* **Directions**: Throughout the entries below, report every line where "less" is found.

Source records:
== == ==

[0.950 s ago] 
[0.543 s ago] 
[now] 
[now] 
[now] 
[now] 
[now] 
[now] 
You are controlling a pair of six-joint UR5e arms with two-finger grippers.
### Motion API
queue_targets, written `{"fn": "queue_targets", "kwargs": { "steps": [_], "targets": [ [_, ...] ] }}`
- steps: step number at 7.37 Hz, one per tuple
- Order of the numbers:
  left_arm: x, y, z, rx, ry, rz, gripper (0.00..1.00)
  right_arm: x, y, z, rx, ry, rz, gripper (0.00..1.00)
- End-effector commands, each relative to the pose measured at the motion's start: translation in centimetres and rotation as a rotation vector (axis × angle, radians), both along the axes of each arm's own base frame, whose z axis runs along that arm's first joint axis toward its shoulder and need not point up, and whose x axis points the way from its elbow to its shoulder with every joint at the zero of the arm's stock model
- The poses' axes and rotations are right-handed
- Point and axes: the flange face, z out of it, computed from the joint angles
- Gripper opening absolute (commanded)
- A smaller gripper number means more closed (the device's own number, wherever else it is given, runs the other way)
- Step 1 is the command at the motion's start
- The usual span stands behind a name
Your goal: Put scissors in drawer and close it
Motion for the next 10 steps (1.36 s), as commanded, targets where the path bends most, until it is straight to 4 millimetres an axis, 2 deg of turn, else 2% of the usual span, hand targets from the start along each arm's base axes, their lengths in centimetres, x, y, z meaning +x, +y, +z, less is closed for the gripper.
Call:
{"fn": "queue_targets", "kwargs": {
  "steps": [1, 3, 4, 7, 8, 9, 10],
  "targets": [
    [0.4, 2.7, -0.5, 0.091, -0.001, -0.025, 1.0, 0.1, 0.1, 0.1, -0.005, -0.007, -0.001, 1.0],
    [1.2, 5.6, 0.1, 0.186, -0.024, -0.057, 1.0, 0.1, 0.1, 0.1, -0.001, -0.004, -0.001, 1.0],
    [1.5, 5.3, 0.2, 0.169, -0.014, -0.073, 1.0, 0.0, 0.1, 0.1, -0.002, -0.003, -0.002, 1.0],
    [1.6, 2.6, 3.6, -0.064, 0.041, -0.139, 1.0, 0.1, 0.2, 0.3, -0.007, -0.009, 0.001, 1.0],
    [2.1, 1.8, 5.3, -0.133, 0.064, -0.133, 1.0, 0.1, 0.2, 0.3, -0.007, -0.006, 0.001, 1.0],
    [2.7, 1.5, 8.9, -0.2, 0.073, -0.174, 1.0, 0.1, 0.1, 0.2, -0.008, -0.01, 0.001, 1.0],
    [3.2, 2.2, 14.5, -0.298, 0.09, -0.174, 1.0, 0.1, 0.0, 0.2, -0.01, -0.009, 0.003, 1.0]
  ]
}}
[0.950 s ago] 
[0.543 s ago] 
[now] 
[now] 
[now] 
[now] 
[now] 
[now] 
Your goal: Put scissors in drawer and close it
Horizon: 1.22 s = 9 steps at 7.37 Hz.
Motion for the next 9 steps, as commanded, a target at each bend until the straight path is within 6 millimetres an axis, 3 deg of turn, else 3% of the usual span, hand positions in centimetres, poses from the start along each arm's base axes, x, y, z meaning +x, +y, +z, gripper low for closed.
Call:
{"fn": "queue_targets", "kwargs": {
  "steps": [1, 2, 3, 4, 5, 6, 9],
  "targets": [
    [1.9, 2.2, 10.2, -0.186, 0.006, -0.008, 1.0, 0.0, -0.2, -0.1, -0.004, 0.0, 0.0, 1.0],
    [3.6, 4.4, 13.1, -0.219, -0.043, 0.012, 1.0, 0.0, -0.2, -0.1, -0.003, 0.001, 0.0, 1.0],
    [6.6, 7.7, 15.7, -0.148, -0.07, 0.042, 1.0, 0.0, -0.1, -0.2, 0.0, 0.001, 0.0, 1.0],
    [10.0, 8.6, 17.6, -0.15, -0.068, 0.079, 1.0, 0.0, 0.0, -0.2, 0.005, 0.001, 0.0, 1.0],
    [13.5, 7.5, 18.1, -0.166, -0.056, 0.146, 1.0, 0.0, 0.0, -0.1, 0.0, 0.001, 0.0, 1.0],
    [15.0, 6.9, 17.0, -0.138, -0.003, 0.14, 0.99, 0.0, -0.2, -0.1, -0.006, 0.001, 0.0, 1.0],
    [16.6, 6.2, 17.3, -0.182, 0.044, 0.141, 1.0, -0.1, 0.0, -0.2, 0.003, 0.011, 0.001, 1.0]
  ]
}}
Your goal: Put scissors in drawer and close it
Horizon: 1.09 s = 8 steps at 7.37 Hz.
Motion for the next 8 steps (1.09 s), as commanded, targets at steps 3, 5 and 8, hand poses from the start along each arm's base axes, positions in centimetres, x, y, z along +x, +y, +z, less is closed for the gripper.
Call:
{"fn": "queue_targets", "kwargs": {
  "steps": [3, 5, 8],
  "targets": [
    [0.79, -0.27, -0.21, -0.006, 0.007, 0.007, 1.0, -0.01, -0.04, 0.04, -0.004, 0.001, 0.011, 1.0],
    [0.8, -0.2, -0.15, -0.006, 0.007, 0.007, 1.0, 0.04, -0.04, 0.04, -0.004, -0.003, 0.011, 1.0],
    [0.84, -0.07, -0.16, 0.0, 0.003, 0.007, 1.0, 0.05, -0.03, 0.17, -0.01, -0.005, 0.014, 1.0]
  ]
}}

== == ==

* **Answer box**:
Motion for the next 10 steps (1.36 s), as commanded, targets where the path bends most, until it is straight to 4 millimetres an axis, 2 deg of turn, else 2% of the usual span, hand targets from the start along each arm's base axes, their lengths in centimetres, x, y, z meaning +x, +y, +z, less is closed for the gripper.
Motion for the next 8 steps (1.09 s), as commanded, targets at steps 3, 5 and 8, hand poses from the start along each arm's base axes, positions in centimetres, x, y, z along +x, +y, +z, less is closed for the gripper.

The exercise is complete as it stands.